Rokitniczka (Acrocephalus schoenobaenus) to gatunek, który pojawia się na terenach lęgowych rezerwatu Beka jako jeden z ostatnich. Do kompletu brakuje tylko dziwonii, ale te przylecą z końcem maja. Choć w tytule użyłem rodzaju żeńskiego wynikającego z polskiej nazwy ptaka, to rzecz będzie o śpiewających samcach. 

Rokitniczki głoszą pieśni godowe bardzo wytrwale, nawet nocą. Melodie zalotników są zróżnicowane a niektóre tony wyznaczają terytorium, które jest bardzo małe. To zaledwie do 20 - 40 metrów wokół gniazda. Zatem samce są łatwe w obserwacji. Kiedy zburzymy ich spokój dają nura do podstawy krzewu lub trzcin. Po krótkiej jednak chwili pojawiają się na szczycie roślin. Przy tak niewielkim rewirze lęgowym, mało jest stanowisk gdzie mogą się zaprezentować. To zwykle jeden niski krzew lub rzadka enklawa trzcin, na które uparcie powracają. Typowym zachowaniem rokitniczki jest sposób pojawiania się na scenie. Zwykle samiec gramoli się na wzniosłe stanowisko pokonując kolejne szczeble roślinności, wspinając się jak po drabinie. 

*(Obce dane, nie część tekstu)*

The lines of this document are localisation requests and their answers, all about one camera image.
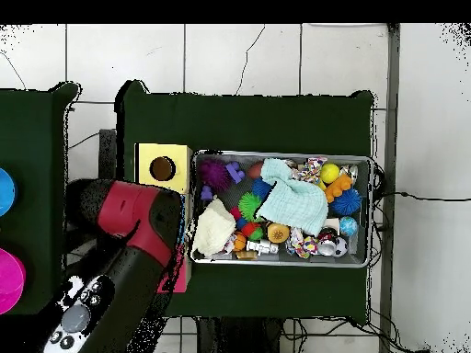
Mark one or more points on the cream muslin cloth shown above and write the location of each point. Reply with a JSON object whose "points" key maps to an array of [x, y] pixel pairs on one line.
{"points": [[213, 228]]}

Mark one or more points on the mint green muslin cloth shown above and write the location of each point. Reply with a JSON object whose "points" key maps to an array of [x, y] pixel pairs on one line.
{"points": [[298, 206]]}

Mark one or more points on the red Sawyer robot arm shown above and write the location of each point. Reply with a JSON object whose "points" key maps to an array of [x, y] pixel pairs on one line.
{"points": [[125, 213]]}

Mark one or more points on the wooden three-hole sorting box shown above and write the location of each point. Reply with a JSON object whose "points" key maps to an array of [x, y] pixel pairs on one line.
{"points": [[176, 154]]}

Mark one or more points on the green spiky puffer ball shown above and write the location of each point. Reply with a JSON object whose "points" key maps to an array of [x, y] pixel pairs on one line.
{"points": [[250, 206]]}

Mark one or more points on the purple plastic block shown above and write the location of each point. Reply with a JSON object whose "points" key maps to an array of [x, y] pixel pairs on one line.
{"points": [[234, 172]]}

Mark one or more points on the purple knobbly rubber ball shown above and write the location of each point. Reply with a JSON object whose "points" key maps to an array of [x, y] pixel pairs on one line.
{"points": [[214, 174]]}

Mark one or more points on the toy burger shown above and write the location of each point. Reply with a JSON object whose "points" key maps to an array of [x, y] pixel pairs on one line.
{"points": [[278, 232]]}

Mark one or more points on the dark green table cloth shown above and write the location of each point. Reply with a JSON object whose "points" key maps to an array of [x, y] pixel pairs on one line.
{"points": [[33, 139], [239, 121]]}

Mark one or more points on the yellow smooth ball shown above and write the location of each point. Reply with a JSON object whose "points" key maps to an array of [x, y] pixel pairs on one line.
{"points": [[329, 173]]}

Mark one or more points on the orange pegged toy block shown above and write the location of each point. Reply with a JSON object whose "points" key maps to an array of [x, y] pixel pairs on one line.
{"points": [[338, 187]]}

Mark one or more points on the blue spiky puffer ball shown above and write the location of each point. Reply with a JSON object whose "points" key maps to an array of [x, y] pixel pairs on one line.
{"points": [[346, 202]]}

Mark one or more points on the blue globe print ball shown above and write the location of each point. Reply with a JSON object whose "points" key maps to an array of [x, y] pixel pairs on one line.
{"points": [[348, 225]]}

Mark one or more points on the blue round bowl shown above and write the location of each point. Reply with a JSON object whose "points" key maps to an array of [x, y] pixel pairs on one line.
{"points": [[5, 191]]}

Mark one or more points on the magenta round bowl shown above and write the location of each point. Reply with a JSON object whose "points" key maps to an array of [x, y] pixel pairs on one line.
{"points": [[9, 283]]}

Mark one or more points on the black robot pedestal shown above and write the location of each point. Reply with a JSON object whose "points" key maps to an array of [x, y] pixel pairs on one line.
{"points": [[239, 338]]}

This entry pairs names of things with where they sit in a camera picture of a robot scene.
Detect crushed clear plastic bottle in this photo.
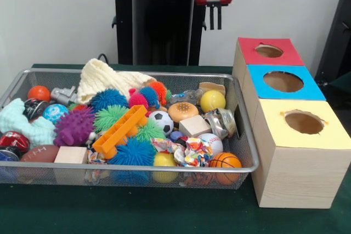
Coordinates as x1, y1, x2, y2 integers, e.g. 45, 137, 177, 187
167, 89, 203, 106

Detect orange toy brick round studs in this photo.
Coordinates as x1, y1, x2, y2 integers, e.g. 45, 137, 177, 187
92, 105, 149, 160

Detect wooden box three holes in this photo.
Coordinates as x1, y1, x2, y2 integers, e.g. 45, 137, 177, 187
233, 38, 351, 209

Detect clear shallow mesh bin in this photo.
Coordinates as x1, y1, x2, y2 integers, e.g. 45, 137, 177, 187
0, 67, 260, 190

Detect yellow green ball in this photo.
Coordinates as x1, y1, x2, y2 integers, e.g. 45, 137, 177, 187
200, 90, 227, 113

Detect small black white soccer ball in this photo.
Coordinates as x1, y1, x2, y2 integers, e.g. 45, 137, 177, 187
149, 111, 174, 136

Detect cream knitted cloth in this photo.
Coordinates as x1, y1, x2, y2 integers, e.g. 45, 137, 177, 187
77, 58, 155, 105

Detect green spiky ball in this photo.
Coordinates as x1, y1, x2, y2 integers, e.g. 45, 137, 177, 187
93, 105, 130, 133
135, 119, 166, 144

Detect small orange basketball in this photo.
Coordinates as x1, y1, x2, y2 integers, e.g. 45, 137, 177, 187
209, 152, 242, 185

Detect blue spiky ball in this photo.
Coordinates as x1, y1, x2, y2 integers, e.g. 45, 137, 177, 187
108, 137, 157, 167

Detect purple spiky ball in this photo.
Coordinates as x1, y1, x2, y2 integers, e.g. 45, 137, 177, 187
53, 106, 96, 147

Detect red orange ball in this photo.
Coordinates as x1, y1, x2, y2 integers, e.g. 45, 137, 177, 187
27, 85, 52, 103

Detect dark green table cloth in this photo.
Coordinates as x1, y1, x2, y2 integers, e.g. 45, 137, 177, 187
0, 63, 351, 234

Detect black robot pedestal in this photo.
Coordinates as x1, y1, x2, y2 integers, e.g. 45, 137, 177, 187
106, 0, 221, 66

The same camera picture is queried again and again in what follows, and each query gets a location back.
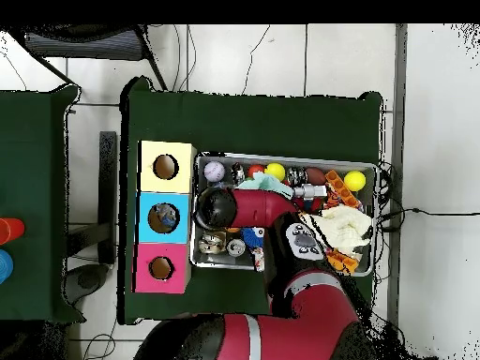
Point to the silver plastic toy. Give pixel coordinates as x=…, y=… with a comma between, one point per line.
x=309, y=191

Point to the white toy baseball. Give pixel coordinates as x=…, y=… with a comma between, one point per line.
x=214, y=171

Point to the dark chair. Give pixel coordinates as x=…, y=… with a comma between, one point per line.
x=86, y=45

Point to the red plastic cup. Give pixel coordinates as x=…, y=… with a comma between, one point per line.
x=13, y=230

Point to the dark green side table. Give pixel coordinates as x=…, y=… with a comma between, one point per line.
x=30, y=168

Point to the shallow clear mesh bin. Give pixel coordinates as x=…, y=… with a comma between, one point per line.
x=198, y=258

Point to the plain orange ball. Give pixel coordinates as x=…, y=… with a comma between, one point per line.
x=255, y=170

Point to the yellow ball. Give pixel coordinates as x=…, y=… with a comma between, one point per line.
x=275, y=171
x=354, y=181

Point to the mint green waffle cloth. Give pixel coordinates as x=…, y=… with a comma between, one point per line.
x=268, y=183

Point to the dark green tablecloth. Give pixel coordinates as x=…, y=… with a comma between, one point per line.
x=262, y=123

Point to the blue plastic cup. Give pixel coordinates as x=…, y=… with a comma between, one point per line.
x=4, y=266

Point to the black camera stand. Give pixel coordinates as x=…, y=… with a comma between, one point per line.
x=108, y=187

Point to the crushed silver can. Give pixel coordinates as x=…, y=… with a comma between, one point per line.
x=212, y=242

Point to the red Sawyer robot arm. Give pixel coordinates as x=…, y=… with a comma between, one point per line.
x=262, y=206

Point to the grey stand foot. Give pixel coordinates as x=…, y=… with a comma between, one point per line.
x=88, y=279

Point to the wooden box with three holes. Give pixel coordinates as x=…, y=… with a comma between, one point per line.
x=180, y=232

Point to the brown toy football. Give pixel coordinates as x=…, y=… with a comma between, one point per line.
x=316, y=175

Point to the cream waffle cloth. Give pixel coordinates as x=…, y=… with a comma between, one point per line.
x=345, y=225

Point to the crushed clear plastic bottle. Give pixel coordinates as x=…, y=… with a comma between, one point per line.
x=171, y=222
x=161, y=215

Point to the long orange toy brick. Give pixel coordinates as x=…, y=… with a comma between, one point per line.
x=342, y=189

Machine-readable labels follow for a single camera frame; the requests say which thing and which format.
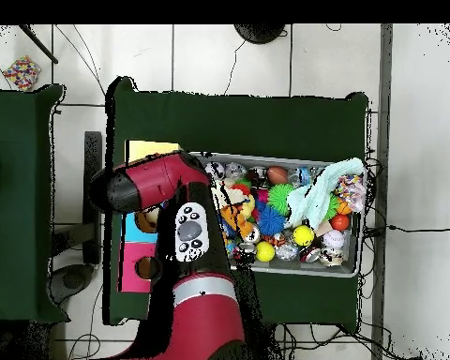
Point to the colourful patterned cloth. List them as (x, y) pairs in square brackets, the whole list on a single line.
[(350, 191), (22, 73)]

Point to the white baseball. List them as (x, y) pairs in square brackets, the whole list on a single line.
[(333, 239)]

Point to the yellow ball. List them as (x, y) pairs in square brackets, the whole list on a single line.
[(303, 235), (265, 251)]

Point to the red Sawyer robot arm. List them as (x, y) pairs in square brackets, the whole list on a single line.
[(202, 318)]

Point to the mint green cloth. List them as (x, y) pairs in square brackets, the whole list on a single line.
[(311, 198)]

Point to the cream yellow cloth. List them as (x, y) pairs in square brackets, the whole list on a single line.
[(232, 195)]

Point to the grey rounded object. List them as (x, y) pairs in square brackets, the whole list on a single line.
[(71, 281)]

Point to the silver mesh bin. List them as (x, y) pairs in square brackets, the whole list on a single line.
[(322, 272)]

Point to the green spiky ball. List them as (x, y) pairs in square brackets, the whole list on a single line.
[(279, 198)]

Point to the orange ball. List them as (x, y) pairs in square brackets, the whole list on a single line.
[(340, 222)]

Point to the black rod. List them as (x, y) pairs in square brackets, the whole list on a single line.
[(37, 43)]

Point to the black round object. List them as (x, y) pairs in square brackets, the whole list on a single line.
[(260, 33)]

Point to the small brown football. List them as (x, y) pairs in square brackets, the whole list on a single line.
[(277, 175)]

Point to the wooden box with three holes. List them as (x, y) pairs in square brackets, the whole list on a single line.
[(135, 277)]

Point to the blue spiky ball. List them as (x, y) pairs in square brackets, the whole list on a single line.
[(270, 221)]

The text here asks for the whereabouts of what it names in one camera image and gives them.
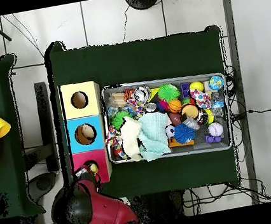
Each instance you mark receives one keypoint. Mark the mint green cloth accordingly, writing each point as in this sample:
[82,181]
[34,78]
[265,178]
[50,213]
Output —
[154,129]

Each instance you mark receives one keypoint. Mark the cream yellow cloth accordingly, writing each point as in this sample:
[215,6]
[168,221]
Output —
[130,139]

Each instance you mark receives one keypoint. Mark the polka dot colourful cloth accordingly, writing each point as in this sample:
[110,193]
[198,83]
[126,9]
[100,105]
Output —
[112,136]

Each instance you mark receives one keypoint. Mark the yellow duck toy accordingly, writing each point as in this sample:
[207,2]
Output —
[93,168]

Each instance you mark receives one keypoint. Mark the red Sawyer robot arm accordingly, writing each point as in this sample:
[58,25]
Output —
[96,209]

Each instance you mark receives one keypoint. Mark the wooden box with three holes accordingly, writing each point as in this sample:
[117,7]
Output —
[96,137]

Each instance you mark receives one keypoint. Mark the clear shallow mesh bin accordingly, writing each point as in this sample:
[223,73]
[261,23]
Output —
[128,160]

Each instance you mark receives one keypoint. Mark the large green spiky ball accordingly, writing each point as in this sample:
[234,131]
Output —
[121,118]

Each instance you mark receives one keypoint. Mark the small green spiky ball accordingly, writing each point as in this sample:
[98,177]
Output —
[168,92]

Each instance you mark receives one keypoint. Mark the orange basketball toy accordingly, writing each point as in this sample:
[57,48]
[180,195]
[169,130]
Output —
[175,106]

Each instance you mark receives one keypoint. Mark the blue spiky ball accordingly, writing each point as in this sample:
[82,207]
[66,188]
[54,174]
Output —
[184,133]

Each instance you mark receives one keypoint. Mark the plain yellow ball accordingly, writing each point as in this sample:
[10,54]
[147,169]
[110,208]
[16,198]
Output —
[197,87]

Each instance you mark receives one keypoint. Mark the white baseball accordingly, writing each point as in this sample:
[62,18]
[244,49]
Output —
[215,129]

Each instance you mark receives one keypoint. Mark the blue globe ball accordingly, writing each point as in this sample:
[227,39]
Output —
[216,82]

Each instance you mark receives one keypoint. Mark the side table with green cloth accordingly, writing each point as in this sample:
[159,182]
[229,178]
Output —
[12,177]

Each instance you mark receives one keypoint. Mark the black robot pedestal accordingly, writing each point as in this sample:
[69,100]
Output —
[160,208]

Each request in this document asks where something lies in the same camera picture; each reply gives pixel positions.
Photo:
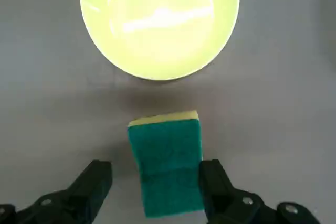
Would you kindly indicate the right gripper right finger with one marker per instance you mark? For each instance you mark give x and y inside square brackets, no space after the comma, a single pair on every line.
[225,200]

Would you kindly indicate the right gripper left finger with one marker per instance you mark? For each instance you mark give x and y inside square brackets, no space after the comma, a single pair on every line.
[78,197]

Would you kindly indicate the green and yellow sponge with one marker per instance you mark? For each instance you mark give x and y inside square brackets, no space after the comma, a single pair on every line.
[168,155]

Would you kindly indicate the small yellow dish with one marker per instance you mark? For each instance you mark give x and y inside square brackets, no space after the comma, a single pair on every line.
[160,24]

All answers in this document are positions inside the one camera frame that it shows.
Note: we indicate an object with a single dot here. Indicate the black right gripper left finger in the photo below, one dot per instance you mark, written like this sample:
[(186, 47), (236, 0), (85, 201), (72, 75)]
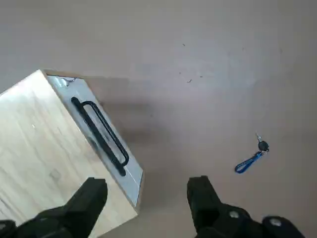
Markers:
[(74, 210)]

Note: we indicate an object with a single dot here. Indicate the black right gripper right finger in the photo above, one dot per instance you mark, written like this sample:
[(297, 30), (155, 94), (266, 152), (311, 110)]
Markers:
[(205, 205)]

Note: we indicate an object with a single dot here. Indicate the wooden box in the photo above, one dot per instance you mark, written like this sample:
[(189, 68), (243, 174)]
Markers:
[(37, 138)]

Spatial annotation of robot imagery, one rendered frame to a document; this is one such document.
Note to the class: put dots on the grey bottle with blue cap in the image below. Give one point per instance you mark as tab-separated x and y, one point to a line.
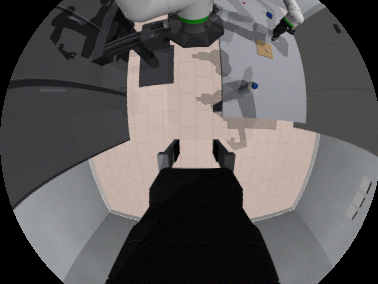
249	88

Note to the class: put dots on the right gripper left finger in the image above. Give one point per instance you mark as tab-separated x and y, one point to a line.
169	156

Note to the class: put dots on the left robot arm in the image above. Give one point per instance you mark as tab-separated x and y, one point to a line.
293	17

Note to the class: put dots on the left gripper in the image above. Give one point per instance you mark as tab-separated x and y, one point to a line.
281	28

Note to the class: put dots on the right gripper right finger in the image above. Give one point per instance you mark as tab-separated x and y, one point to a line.
224	157

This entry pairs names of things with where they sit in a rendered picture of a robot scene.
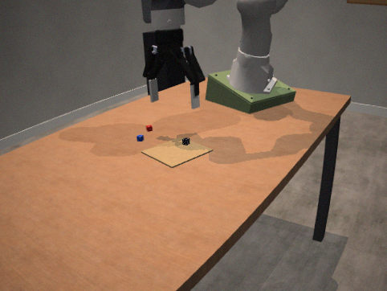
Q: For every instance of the beige square mat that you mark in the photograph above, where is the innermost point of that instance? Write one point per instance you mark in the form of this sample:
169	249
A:
173	153

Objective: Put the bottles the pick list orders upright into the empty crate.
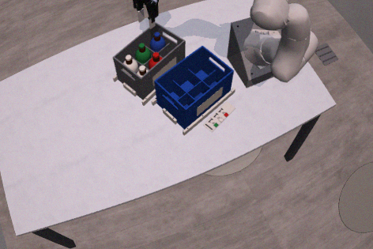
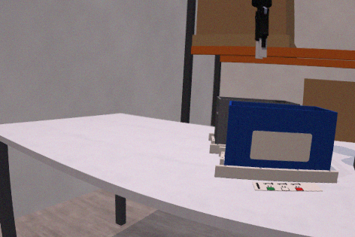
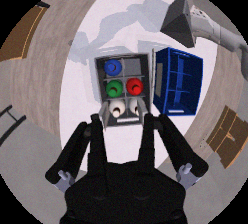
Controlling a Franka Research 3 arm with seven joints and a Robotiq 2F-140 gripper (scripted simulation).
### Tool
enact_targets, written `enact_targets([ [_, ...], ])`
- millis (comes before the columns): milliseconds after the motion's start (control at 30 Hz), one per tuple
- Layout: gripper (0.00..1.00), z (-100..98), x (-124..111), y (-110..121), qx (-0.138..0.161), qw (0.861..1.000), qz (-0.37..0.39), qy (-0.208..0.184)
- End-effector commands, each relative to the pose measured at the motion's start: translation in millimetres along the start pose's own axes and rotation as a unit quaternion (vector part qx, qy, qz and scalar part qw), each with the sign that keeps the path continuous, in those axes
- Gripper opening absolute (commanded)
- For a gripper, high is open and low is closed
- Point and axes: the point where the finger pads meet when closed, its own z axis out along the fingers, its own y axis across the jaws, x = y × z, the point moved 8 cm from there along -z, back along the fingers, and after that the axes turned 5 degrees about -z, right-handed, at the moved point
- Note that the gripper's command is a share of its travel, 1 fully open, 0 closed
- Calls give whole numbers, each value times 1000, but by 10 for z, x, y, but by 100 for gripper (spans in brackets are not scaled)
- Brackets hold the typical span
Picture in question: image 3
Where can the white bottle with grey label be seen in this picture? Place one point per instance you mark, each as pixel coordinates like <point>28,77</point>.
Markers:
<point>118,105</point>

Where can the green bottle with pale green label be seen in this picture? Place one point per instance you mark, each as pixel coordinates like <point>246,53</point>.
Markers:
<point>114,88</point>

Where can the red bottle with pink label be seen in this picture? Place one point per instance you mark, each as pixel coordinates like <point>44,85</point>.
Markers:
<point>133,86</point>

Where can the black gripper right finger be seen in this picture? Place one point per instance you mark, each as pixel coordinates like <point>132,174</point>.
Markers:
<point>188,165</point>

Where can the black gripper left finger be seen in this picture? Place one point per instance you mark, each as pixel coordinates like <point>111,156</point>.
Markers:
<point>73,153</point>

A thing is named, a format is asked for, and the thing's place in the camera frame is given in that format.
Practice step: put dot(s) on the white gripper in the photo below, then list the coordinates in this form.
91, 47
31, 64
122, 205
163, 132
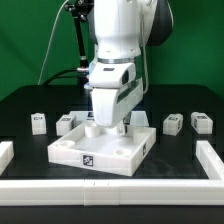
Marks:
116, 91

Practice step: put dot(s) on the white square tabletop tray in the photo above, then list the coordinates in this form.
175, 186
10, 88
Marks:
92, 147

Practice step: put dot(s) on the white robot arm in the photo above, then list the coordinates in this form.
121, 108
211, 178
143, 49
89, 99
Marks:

Przyznam, że w Rezerwacie Beka rokitniczki zachowują się dość dziwacznie. Znane mi rewiry lęgowe znajdują się w miejscach najbardziej uczęszczanych przez turystów. Do tego miejsca te rokitniczki wybierają tradycyjnie od wielu lat. Pierwsze to okolice kładki, kończącej ścieżkę edukacyjną od strony zachodniej. Drugie to enklawa krzewów, tuż po zewnętrznej stronie wału na wysokości drogi do krzyża. Szczególnie w tym ostatnim przypadku, dziennie przemieszczają się tamtędy dziesiątki a może setki ludzi. Nie przeszkadza to jednak śpiewać samcom na oczach spacerowiczów, mijających ptaki w odległości kilku metrów.